[Exercise requirements] Repeat the whole listing exactly, leaving nothing out.

[Data shown]
**********

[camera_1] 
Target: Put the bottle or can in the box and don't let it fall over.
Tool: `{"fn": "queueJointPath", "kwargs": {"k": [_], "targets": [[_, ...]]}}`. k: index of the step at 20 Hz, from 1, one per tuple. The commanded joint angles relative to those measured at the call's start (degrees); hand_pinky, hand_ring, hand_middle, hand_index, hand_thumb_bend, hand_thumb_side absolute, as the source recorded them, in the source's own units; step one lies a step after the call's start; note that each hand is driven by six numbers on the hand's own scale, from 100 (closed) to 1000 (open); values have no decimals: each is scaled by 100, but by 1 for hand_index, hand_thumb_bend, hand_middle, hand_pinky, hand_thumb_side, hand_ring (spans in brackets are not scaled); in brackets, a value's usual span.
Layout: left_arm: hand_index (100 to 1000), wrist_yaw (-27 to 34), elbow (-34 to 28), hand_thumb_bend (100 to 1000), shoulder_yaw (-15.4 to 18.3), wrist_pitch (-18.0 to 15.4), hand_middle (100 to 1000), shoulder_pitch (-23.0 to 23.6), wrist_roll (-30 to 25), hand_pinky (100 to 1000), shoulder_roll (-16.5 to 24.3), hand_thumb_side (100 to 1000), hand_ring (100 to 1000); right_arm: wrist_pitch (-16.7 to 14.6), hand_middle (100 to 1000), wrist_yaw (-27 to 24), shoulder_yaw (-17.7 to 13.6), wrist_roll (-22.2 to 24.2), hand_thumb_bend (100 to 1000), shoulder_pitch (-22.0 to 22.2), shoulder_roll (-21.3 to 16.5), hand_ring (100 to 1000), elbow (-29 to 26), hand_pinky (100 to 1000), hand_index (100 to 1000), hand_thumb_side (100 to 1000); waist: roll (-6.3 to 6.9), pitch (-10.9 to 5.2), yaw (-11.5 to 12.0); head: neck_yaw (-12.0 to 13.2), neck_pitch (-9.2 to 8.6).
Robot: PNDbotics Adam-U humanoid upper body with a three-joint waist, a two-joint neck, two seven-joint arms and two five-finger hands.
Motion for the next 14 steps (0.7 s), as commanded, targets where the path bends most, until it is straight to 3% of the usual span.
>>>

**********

[Your solution]
[camera_1] 
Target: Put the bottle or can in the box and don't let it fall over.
Tool: `{"fn": "queueJointPath", "kwargs": {"k": [_], "targets": [[_, ...]]}}`. k: index of the step at 20 Hz, from 1, one per tuple. The commanded joint angles relative to those measured at the call's start (degrees); hand_pinky, hand_ring, hand_middle, hand_index, hand_thumb_bend, hand_thumb_side absolute, as the source recorded them, in the source's own units; step one lies a step after the call's start; note that each hand is driven by six numbers on the hand's own scale, from 100 (closed) to 1000 (open); values have no decimals: each is scaled by 100, but by 1 for hand_index, hand_thumb_bend, hand_middle, hand_pinky, hand_thumb_side, hand_ring (spans in brackets are not scaled); in brackets, a value's usual span.
Layout: left_arm: hand_index (100 to 1000), wrist_yaw (-27 to 34), elbow (-34 to 28), hand_thumb_bend (100 to 1000), shoulder_yaw (-15.4 to 18.3), wrist_pitch (-18.0 to 15.4), hand_middle (100 to 1000), shoulder_pitch (-23.0 to 23.6), wrist_roll (-30 to 25), hand_pinky (100 to 1000), shoulder_roll (-16.5 to 24.3), hand_thumb_side (100 to 1000), hand_ring (100 to 1000); right_arm: wrist_pitch (-16.7 to 14.6), hand_middle (100 to 1000), wrist_yaw (-27 to 24), shoulder_yaw (-17.7 to 13.6), wrist_roll (-22.2 to 24.2), hand_thumb_bend (100 to 1000), shoulder_pitch (-22.0 to 22.2), shoulder_roll (-21.3 to 16.5), hand_ring (100 to 1000), elbow (-29 to 26), hand_pinky (100 to 1000), hand_index (100 to 1000), hand_thumb_side (100 to 1000); waist: roll (-6.3 to 6.9), pitch (-10.9 to 5.2), yaw (-11.5 to 12.0); head: neck_yaw (-12.0 to 13.2), neck_pitch (-9.2 to 8.6).
Robot: PNDbotics Adam-U humanoid upper body with a three-joint waist, a two-joint neck, two seven-joint arms and two five-finger hands.
Motion for the next 14 steps (0.7 s), as commanded, targets where the path bends most, until it is straight to 3% of the usual span.
>>>

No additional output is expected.